The raw display of emotion from my normally reserved brother shocked me. This was not the carefully controlled child I remembered.
"I tried everything. Researched every experimental treatment. Consulted specialists from around the world. Nothing worked until Mom's... methods."
The slight hesitation before the last word raised questions I couldn't yet form.
I laughed weakly. I was genuinely surprised by the physical strength in what should have been my most scholarly sibling. I gently pushed him back.
"Akon, now I'm sure that I have been in a coma for years. You become like the hulk." I joked. I was trying to process the overwhelming reality through humor.
The skinny, intellectual child had apparently grown into a powerfully built young man during my decade of unconsciousness.
"What happened to my little bookworm brother? Did you trade your library card for a gym membership?"
He pulled me to a sitting position with ease. His strength made the movement effortless despite my weakened state.
I protested immediately. Panic rose at the sudden change in position. "What are you doing? I can't walk!"
The fear in my voice was genuine. Despite understanding I'd been unconscious for years, I still carried the vivid memory of paralysis from what felt like recent experience.
The idea of movement below my waist seemed impossible. A cruel joke at my expense.

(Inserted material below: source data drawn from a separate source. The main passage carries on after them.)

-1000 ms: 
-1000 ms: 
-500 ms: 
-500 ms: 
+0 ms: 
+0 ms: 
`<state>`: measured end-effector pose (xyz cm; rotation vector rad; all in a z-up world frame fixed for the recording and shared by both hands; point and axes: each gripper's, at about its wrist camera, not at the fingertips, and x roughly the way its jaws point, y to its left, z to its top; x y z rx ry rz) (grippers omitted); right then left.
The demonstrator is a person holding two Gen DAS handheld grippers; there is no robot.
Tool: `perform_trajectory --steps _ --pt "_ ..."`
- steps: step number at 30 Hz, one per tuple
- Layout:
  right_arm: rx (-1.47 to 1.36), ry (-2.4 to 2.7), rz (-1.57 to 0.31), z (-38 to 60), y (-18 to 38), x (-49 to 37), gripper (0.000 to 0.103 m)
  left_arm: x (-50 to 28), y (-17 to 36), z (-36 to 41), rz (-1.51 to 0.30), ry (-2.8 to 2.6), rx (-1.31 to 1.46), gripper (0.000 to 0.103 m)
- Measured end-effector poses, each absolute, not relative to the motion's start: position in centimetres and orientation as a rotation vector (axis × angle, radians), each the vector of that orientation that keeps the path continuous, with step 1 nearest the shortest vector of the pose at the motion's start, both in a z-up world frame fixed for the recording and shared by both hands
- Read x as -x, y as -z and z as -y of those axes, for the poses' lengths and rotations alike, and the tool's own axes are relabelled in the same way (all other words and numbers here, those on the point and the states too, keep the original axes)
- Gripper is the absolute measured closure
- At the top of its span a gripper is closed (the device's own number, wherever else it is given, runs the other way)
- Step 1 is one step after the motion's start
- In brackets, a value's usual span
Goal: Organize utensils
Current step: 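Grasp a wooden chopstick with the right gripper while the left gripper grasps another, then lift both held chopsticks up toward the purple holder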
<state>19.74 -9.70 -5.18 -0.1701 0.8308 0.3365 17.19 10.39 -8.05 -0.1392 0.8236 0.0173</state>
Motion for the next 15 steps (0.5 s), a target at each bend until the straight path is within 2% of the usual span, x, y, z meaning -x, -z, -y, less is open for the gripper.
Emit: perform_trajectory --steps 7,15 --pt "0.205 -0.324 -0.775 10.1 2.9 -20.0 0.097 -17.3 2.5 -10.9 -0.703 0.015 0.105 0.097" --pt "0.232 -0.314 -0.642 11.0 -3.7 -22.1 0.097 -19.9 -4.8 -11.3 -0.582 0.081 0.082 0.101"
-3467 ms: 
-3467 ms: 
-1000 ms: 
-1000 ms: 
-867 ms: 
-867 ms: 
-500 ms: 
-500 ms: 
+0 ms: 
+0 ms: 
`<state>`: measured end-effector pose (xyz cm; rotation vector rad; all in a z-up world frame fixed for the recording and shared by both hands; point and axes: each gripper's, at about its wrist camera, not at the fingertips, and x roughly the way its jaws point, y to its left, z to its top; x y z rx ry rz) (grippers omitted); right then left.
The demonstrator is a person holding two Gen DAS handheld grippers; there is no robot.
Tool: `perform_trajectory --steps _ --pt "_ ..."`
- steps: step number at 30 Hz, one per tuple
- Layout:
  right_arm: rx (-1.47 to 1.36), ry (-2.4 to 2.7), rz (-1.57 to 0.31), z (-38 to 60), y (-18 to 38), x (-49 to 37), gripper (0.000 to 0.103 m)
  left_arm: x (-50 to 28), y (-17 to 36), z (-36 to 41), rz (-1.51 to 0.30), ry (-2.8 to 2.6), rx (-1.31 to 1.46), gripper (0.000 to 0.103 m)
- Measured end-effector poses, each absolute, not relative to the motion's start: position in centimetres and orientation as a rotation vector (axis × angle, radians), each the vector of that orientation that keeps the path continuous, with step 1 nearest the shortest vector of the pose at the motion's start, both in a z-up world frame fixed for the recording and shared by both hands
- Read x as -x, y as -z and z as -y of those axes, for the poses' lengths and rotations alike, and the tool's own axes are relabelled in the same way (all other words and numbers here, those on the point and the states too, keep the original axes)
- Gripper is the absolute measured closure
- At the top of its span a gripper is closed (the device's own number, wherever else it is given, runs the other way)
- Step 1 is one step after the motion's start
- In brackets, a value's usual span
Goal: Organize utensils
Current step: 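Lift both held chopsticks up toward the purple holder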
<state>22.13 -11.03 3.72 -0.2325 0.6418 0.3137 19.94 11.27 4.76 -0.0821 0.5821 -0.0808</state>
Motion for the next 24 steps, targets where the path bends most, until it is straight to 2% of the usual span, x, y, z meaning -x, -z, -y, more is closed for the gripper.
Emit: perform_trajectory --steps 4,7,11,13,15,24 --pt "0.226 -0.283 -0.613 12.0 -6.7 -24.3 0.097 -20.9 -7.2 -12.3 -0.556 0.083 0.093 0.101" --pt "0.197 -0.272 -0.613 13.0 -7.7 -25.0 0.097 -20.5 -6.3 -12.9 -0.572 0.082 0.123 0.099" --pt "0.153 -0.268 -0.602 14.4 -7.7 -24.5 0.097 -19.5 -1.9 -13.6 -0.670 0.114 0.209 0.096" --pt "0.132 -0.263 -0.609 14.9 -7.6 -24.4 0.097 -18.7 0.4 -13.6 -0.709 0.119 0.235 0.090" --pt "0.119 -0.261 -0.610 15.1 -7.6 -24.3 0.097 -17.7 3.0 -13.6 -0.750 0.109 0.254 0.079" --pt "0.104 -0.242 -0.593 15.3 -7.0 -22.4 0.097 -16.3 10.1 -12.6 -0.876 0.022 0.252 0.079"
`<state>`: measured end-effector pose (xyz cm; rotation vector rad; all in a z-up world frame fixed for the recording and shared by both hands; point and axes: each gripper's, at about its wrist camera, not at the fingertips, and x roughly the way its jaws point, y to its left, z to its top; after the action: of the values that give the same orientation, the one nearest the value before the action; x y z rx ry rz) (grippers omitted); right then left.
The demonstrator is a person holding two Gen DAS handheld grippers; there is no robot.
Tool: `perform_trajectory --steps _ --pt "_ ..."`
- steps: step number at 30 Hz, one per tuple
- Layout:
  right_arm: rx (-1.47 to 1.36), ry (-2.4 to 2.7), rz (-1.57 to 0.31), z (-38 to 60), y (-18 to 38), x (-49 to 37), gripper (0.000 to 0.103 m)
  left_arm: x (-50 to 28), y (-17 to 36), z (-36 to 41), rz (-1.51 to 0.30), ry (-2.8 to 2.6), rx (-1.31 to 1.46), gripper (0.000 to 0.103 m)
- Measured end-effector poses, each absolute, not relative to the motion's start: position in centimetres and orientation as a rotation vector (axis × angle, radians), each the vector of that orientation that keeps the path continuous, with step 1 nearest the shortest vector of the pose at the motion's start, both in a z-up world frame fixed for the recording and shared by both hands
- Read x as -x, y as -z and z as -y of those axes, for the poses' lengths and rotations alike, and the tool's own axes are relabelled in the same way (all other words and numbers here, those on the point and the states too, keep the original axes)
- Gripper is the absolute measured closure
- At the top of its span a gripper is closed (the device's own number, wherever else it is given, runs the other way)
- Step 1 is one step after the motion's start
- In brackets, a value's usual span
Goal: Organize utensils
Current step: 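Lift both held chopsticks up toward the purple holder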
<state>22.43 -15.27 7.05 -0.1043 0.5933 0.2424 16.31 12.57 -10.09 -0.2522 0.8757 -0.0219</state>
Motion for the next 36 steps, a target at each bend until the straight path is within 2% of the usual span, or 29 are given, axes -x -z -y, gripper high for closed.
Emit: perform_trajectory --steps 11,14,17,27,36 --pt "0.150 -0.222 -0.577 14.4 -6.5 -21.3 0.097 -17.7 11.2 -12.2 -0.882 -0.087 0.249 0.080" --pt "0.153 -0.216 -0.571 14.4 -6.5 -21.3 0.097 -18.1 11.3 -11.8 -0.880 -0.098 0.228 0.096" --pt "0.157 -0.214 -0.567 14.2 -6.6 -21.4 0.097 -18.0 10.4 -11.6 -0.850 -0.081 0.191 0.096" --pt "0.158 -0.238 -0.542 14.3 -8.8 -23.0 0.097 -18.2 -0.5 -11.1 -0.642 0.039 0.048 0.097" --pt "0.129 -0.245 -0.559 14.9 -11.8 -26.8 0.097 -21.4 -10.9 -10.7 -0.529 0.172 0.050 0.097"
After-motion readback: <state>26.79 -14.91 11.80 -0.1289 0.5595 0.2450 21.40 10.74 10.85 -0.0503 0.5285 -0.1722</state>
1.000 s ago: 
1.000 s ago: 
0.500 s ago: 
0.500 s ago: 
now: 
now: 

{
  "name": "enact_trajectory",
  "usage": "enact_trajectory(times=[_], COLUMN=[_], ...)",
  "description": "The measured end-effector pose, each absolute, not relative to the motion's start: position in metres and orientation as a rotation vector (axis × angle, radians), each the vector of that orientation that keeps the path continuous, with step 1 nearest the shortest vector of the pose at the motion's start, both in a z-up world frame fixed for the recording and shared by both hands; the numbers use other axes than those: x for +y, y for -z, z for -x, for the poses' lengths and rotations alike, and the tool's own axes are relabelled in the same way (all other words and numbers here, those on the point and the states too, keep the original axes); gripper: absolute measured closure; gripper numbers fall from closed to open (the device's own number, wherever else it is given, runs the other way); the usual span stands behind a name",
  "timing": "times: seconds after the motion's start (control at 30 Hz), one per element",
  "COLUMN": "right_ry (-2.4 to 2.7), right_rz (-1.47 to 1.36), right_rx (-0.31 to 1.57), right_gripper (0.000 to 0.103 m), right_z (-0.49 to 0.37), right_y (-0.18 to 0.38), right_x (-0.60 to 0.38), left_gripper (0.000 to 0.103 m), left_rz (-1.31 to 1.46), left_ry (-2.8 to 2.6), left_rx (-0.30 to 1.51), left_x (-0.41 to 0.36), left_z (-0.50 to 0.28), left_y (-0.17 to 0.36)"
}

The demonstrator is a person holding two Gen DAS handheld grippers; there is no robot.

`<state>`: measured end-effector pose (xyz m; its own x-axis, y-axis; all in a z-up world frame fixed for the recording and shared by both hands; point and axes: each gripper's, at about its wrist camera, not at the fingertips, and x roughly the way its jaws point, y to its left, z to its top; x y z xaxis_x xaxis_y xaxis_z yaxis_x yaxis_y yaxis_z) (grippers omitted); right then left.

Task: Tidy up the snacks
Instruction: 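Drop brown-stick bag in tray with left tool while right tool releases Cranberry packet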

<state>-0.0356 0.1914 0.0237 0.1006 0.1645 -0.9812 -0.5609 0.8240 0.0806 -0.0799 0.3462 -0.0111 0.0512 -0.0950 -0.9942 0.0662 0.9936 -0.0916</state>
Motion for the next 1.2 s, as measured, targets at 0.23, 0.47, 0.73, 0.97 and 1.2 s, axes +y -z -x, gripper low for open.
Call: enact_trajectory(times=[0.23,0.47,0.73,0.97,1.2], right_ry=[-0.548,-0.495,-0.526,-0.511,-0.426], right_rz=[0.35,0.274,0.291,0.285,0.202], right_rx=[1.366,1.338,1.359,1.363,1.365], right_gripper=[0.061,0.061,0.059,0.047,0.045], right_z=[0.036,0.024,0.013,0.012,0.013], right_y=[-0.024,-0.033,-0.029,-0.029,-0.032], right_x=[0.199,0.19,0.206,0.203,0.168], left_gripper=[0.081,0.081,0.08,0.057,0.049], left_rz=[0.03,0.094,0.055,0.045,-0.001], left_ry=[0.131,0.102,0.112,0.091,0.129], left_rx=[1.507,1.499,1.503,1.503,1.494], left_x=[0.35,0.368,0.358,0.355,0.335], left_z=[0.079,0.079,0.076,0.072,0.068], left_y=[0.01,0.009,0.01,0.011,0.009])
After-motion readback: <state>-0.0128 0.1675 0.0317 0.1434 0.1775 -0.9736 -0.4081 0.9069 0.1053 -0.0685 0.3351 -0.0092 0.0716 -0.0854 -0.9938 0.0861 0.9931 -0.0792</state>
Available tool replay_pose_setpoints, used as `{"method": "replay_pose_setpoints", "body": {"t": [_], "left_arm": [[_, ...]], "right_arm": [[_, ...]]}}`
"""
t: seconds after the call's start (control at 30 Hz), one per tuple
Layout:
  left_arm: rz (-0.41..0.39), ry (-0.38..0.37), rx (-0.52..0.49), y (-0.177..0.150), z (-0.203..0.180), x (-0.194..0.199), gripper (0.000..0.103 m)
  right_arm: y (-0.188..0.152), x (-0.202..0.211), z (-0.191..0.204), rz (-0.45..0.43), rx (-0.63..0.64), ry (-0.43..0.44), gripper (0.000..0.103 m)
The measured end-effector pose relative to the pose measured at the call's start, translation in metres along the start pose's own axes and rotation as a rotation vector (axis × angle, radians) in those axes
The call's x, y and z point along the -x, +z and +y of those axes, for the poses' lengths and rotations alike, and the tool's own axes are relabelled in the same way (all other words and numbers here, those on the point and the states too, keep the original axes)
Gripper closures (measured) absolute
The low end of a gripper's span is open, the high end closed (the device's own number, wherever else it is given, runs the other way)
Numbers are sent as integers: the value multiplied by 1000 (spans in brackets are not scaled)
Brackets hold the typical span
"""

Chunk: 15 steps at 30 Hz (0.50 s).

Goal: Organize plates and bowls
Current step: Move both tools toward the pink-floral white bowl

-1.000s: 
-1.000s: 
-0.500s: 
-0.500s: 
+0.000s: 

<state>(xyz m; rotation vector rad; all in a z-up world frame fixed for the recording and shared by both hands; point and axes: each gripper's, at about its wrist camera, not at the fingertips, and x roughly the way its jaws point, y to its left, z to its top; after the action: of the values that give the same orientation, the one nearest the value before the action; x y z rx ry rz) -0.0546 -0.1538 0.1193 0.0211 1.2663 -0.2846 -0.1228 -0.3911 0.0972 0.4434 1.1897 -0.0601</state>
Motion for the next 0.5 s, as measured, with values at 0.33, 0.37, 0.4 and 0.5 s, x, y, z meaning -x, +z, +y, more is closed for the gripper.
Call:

My mom and soon my dad said loudly in unison, "No, you can now. I've been working on healing your legs for ten years."
My mother's voice carried absolute certainty. A confidence that bordered on the supernatural.
"Every day, Juan," she continued while my father's hands steadied me in the sitting position. "Using techniques the traditional doctors couldn't understand or appreciate. Your father thought I was crazy at first, but he supported me anyway."
There was something mysterious in her explanation. It suggested healing methods beyond conventional medicine.
And my dad's hand grabbed mine. His scent sent warmth and coverage to my heart just as it had when I was a child frightened by nightmares.
His voice, deeper and slightly rougher with age but still undeniably his, offered encouragement.
"Come on son. If not for yourself and us, then for your mate."
The word fell between us with the weight of significance. It raised questions I wasn't yet ready to process.
"She's waited so long, been so patient. Don't you think it's time?"
The gentle pressure in his voice suggested something momentous awaited beyond my self-imposed isolation.
I blinked rapidly. Confusion mounted with each new revelation. "Mate?"